[Opening SUPPLIED INFORMATION section]
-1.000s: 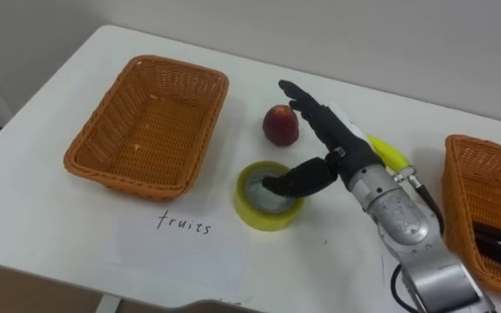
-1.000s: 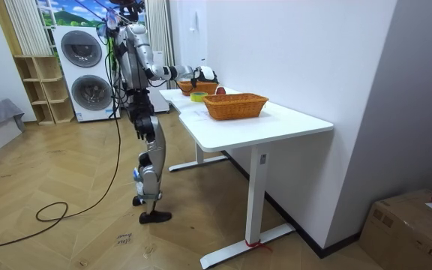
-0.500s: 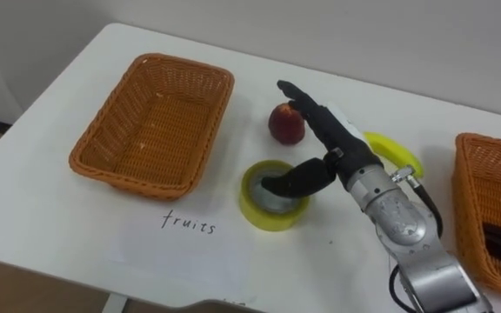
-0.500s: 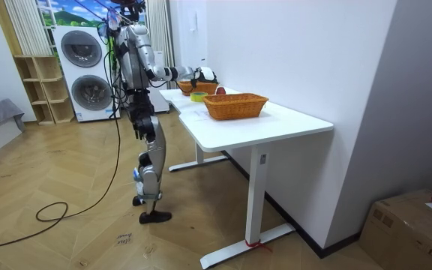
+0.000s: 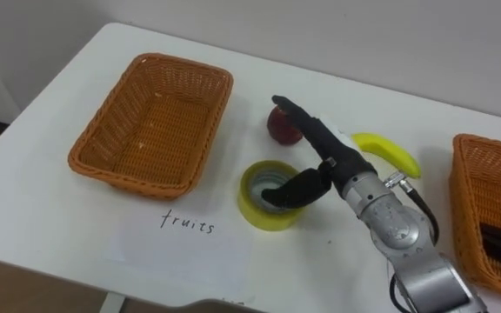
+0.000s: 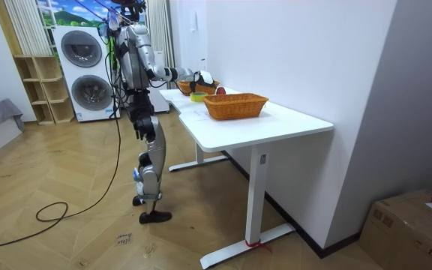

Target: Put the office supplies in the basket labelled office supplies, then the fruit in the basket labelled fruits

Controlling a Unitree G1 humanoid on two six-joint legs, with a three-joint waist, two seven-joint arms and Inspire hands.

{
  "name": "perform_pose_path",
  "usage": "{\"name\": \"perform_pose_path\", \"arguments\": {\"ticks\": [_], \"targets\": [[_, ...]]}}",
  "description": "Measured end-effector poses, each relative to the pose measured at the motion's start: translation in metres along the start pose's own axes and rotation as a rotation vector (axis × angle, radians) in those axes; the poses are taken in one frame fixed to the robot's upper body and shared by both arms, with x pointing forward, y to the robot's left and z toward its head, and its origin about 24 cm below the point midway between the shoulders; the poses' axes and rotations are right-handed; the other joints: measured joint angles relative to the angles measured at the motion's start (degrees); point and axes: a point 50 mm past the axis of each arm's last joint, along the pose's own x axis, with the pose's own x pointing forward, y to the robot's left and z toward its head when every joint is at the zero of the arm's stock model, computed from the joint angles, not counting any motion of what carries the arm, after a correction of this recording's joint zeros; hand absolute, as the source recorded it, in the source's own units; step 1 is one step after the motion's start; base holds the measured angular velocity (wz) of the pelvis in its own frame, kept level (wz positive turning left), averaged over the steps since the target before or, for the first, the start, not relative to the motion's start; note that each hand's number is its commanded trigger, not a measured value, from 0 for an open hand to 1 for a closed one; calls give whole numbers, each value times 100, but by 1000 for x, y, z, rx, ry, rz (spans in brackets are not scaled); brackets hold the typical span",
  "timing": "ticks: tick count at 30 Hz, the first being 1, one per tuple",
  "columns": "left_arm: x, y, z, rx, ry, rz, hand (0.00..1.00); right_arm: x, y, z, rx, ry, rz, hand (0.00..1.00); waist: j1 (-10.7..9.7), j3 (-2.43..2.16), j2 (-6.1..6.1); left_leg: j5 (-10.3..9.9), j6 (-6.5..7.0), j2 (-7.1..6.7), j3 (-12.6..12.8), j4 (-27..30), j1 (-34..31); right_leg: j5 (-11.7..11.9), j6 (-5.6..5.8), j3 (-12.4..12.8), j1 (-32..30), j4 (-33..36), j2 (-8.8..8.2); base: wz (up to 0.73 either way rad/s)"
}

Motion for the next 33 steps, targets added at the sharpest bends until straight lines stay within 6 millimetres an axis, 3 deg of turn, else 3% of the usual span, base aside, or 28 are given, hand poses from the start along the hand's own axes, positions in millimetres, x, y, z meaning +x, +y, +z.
{"name": "perform_pose_path", "arguments": {"ticks": [24, 33], "targets": [[0, -2, 0, -1, -14, -29, 0, -1, 2, -2, -17, 8, 37, 0, -5, 9, -12, -1, -1, 1, -12, -7, -7, 0, 0, -8, 1, 0, 2, 0], [0, 0, 3, -1, -20, -25, 0, -3, 3, -13, -27, 54, 86, 0, -3, 13, -4, -1, -1, 6, -25, -36, -8, 0, 0, -8, 0, -2, 11, 0]]}}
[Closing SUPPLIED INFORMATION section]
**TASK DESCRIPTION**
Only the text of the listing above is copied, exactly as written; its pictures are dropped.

**ANSWER SECTION**
-1.000s: 
-1.000s: 
-0.500s: 
-0.500s: 
+0.000s: 
+0.000s: 

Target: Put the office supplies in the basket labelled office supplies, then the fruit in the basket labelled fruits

Controlling a Unitree G1 humanoid on two six-joint legs, with a three-joint waist, two seven-joint arms and Inspire hands.

{
  "name": "perform_pose_path",
  "usage": "{\"name\": \"perform_pose_path\", \"arguments\": {\"ticks\": [_], \"targets\": [[_, ...]]}}",
  "description": "Measured end-effector poses, each relative to the pose measured at the motion's start: translation in metres along the start pose's own axes and rotation as a rotation vector (axis × angle, radians) in those axes; the poses are taken in one frame fixed to the robot's upper body and shared by both arms, with x pointing forward, y to the robot's left and z toward its head, and its origin about 24 cm below the point midway between the shoulders; the poses' axes and rotations are right-handed; the other joints: measured joint angles relative to the angles measured at the motion's start (degrees); point and axes: a point 50 mm past the axis of each arm's last joint, along the pose's own x axis, with the pose's own x pointing forward, y to the robot's left and z toward its head when every joint is at the zero of the arm's stock model, computed from the joint angles, not counting any motion of what carries the arm, after a correction of this recording's joint zeros; hand absolute, as the source recorded it, in the source's own units; step 1 is one step after the motion's start; base holds the measured angular velocity (wz) of the pelvis in its own frame, kept level (wz positive turning left), averaged over the steps since the target before or, for the first, the start, not relative to the motion's start; note that each hand's number is its commanded trigger, not a measured value, from 0 for an open hand to 1 for a closed one; calls give whole numbers, each value times 100, but by 1000 for x, y, z, rx, ry, rz (spans in brackets are not scaled); brackets hold the typical span",
  "timing": "ticks: tick count at 30 Hz, the first being 1, one per tuple",
  "columns": "left_arm: x, y, z, rx, ry, rz, hand (0.00..1.00); right_arm: x, y, z, rx, ry, rz, hand (0.00..1.00); waist: j1 (-10.7..9.7), j3 (-2.43..2.16), j2 (-6.1..6.1); left_leg: j5 (-10.3..9.9), j6 (-6.5..7.0), j2 (-7.1..6.7), j3 (-12.6..12.8), j4 (-27..30), j1 (-34..31); right_leg: j5 (-11.7..11.9), j6 (-5.6..5.8), j3 (-12.4..12.8), j1 (-32..30), j4 (-33..36), j2 (-8.8..8.2); base: wz (up to 0.73 either way rad/s)"
}

Motion for the next 33 steps, targets added at the sharpest bends until straight lines stay within 6 millimetres an axis, 3 deg of turn, else 3% of the usual span, base aside, or 28 are given, hand poses from the start along the hand's own axes, positions in millimetres, x, y, z meaning +x, +y, +z.
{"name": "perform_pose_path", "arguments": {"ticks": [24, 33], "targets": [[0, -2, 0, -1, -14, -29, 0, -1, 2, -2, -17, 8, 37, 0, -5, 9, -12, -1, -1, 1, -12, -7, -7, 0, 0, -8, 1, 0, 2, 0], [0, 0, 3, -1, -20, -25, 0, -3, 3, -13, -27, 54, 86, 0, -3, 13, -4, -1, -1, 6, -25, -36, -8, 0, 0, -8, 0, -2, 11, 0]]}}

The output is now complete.